Inspecting the once.yaml file
- Kubernetes jobs
Inspecting definition of the image vfarcic/chaostoolkit
Applying the definition
Checking the pods
Inspecting the logs
Deleting the Job

For now, we’re going to focus on one-shot experiments that we’ll run manually, or through pipelines, or any other means that we might see fit.

Inspecting the `once.yaml` file#

Let’s take a look at yet another Kubernetes YAML file.

Enter to Rename, Shift+Enter to Preview

The output is as follows.

---

apiVersion: batch/v1
kind: Job
metadata:
  name: go-demo-8-chaos
spec:
  activeDeadlineSeconds: 600
  backoffLimit: 0
  template:
    metadata:
      labels:
        app: go-demo-8-chaos
      annotations:
        sidecar.istio.io/inject: "false"
    spec:
      serviceAccountName: chaostoolkit
      restartPolicy: Never
      containers:
      - name: chaostoolkit
        image: vfarcic/chaostoolkit:1.4.1-2
        args:
        - --verbose
        - run
        - /experiment/health-http.yaml
        env:
        - name: CHAOSTOOLKIT_IN_POD
          value: "true"
        volumeMounts:
        - name: config
          mountPath: /experiment
          readOnly: true
        resources:
          limits:
            cpu: 20m
            memory: 64Mi
          requests:
            cpu: 20m
            memory: 64Mi
      volumes:
      - name: config
        configMap:
          name: chaostoolkit-experiments

Kubernetes jobs#

What matters is that we are defining a Kubernetes Job.

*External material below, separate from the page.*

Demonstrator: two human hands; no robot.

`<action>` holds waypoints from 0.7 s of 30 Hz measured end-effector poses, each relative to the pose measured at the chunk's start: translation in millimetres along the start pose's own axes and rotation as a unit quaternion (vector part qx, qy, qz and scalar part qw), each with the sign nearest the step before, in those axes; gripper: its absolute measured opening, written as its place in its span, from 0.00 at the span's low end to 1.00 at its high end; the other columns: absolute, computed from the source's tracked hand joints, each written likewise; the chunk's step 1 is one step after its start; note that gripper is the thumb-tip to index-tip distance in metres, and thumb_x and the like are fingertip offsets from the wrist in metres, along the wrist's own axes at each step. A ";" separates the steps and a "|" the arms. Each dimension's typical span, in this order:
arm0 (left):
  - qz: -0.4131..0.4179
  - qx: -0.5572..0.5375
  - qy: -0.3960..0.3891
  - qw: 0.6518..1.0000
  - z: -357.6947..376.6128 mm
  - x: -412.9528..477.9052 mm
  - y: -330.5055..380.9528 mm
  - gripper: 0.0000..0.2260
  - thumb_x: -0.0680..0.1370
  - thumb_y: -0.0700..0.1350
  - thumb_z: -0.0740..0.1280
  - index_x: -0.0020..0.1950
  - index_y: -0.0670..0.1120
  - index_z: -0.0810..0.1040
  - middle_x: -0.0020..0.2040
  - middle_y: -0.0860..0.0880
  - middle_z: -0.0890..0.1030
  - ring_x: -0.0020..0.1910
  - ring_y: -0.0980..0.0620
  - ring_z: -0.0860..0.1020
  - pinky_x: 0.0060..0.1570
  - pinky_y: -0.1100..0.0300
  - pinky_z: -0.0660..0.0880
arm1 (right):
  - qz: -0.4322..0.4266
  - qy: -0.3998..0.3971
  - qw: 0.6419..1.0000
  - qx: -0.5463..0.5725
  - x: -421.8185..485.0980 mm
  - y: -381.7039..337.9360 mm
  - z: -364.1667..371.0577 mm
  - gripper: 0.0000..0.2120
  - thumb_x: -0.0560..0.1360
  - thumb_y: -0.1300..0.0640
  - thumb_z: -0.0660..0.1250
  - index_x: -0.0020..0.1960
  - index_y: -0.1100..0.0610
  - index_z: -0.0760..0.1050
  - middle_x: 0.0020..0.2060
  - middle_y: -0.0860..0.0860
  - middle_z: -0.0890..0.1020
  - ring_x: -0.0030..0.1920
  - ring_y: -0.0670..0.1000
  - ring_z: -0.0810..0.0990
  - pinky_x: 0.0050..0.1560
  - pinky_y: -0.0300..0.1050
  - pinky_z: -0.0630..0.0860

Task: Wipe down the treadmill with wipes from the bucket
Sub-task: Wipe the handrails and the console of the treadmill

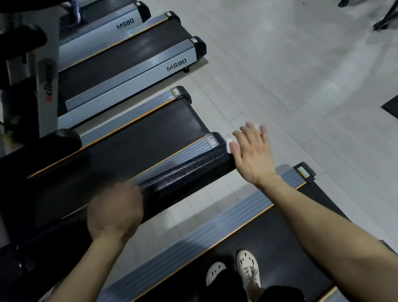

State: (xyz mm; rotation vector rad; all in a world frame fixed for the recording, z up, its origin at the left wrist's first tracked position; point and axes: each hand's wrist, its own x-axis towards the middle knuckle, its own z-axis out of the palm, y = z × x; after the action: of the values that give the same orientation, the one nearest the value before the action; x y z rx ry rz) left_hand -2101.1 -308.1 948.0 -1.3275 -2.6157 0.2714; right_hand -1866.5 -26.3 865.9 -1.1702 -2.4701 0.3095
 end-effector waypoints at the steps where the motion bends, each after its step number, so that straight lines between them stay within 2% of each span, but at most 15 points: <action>1: 0.001 -0.001 -0.001 1.000 0.2 0.3 0.4 0.18 0.86 0.54 0.51 0.47 0.48 0.76 0.42 0.44 0.80 0.38 0.38 0.79 0.37 0.46 0.68 | 0.043 0.010 0.999 0.015 0.0 -2.2 3.4 0.20 0.88 0.47 0.52 0.72 0.56 0.73 0.76 0.56 0.72 0.83 0.58 0.59 0.83 0.64 0.50; 3: 0.004 0.000 -0.006 1.000 -0.1 1.1 -0.3 0.19 0.86 0.54 0.50 0.48 0.48 0.76 0.42 0.45 0.80 0.39 0.38 0.79 0.38 0.46 0.69 | 0.161 0.050 0.984 0.062 -7.5 -40.9 11.4 0.24 0.88 0.48 0.51 0.78 0.59 0.68 0.83 0.59 0.61 0.86 0.59 0.50 0.83 0.64 0.49; 4: 0.006 -0.001 -0.010 1.000 -0.4 0.6 -0.7 0.19 0.87 0.54 0.50 0.48 0.49 0.76 0.43 0.45 0.80 0.40 0.39 0.79 0.38 0.46 0.70 | 0.198 0.062 0.975 0.078 -16.9 -72.3 13.2 0.26 0.88 0.48 0.51 0.81 0.59 0.65 0.85 0.60 0.56 0.86 0.59 0.46 0.84 0.64 0.49; 5: 0.008 -0.003 -0.014 1.000 -0.9 0.5 -1.1 0.19 0.87 0.54 0.50 0.49 0.49 0.76 0.44 0.45 0.80 0.40 0.39 0.79 0.38 0.46 0.70 | 0.196 0.061 0.975 0.088 -30.9 -107.6 16.0 0.27 0.88 0.48 0.50 0.83 0.59 0.61 0.86 0.61 0.52 0.86 0.59 0.43 0.84 0.65 0.47; 8: 0.026 -0.016 -0.021 0.999 -2.0 0.5 -3.9 0.19 0.87 0.54 0.49 0.50 0.49 0.77 0.45 0.46 0.80 0.41 0.39 0.79 0.39 0.46 0.70 | 0.011 -0.025 0.996 0.081 -81.0 -192.7 22.0 0.28 0.88 0.48 0.52 0.86 0.54 0.56 0.86 0.58 0.48 0.86 0.58 0.41 0.84 0.64 0.46; 10: 0.037 -0.019 -0.020 0.999 -2.6 0.0 -6.7 0.19 0.88 0.54 0.49 0.50 0.49 0.76 0.45 0.46 0.80 0.41 0.40 0.80 0.39 0.47 0.70 | -0.091 -0.028 0.993 0.075 -85.1 -185.9 28.5 0.27 0.89 0.47 0.55 0.86 0.52 0.58 0.86 0.55 0.51 0.86 0.56 0.45 0.84 0.64 0.49; 11: 0.042 -0.017 -0.020 0.999 -2.9 0.7 -8.4 0.19 0.88 0.55 0.48 0.50 0.50 0.75 0.45 0.47 0.80 0.41 0.40 0.80 0.39 0.47 0.70 | -0.098 -0.009 0.993 0.065 -77.9 -166.1 30.8 0.27 0.88 0.47 0.56 0.85 0.51 0.59 0.86 0.54 0.53 0.86 0.55 0.46 0.83 0.65 0.51; 13: 0.053 -0.015 -0.019 0.998 -4.0 3.0 -11.0 0.18 0.88 0.55 0.48 0.49 0.52 0.73 0.44 0.48 0.80 0.40 0.41 0.80 0.40 0.48 0.70 | -0.014 0.019 0.999 0.029 -60.0 -117.5 29.6 0.26 0.89 0.46 0.53 0.85 0.51 0.60 0.86 0.54 0.54 0.86 0.54 0.46 0.83 0.66 0.51; 16: 0.063 -0.017 -0.023 0.998 -5.6 5.0 -12.2 0.17 0.89 0.55 0.48 0.47 0.53 0.71 0.43 0.50 0.80 0.40 0.42 0.81 0.42 0.48 0.71 | 0.199 0.057 0.976 0.067 -39.0 -81.7 23.9 0.28 0.89 0.46 0.45 0.87 0.54 0.53 0.87 0.56 0.47 0.86 0.54 0.40 0.83 0.65 0.48; 19: 0.076 -0.021 -0.033 0.996 -5.8 7.4 -14.4 0.16 0.89 0.55 0.50 0.48 0.53 0.72 0.45 0.50 0.80 0.41 0.42 0.81 0.43 0.48 0.71 | 0.308 0.119 0.925 0.189 -48.5 -153.0 35.8 0.30 0.90 0.49 0.48 0.86 0.61 0.46 0.85 0.63 0.43 0.86 0.61 0.40 0.83 0.66 0.50; 21: 0.091 -0.019 -0.033 0.995 -5.1 8.9 -17.0 0.16 0.89 0.54 0.50 0.48 0.53 0.72 0.44 0.50 0.80 0.40 0.42 0.80 0.40 0.49 0.69 | 0.272 0.093 0.935 0.207 -80.9 -227.3 43.7 0.31 0.89 0.49 0.49 0.86 0.63 0.44 0.84 0.65 0.40 0.85 0.64 0.38 0.83 0.66 0.48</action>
State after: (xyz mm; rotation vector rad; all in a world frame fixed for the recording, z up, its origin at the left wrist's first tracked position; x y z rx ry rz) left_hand -2118.1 -310.4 958.0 -1.5992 -2.5669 0.3000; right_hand -1996.2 -233.3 887.3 -1.5764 -1.7590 0.7869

A Job creates one or more Pods and ensures that a specified number of them successfully terminate. As Pods successfully complete, the Job tracks the successful completions. When a specified number of successful completions is reached, the task (Job) is complete. Deleting a Job will clean up the Pods it created.

We can see from that description (taken from Kubernetes docs) that a Job is an excellent candidate to run something once while being able to track the status and, especially, exit codes of the processes inside it. If we limit ourselves to core Kubernetes components, Jobs are probably the most appropriate type of Kubernetes resources we can use when we want to run something like an experiment. The processes inside containers in a Job will start, run, and finish. Unlike most other Kubernetes resources, Jobs are not restarted or recreated when they are successful or when Pods are deleted. That’s one of the main differences when compared to, let’s say, Deployments and StatefulSets.

On top of that, we can configure Jobs not to restart on failure. That’s what we’re doing in that definition by setting spec.template.spec.restartPolicy to Never. Experiments can be successful or failed, and no matter the outcome of an experiment, the Pod created by that Job will run only once.

Most of that specification is not very exciting. What matters is that we set the serviceAccountName to chaostoolkit. That should give the Job sufficient permissions to do whatever we need it to do.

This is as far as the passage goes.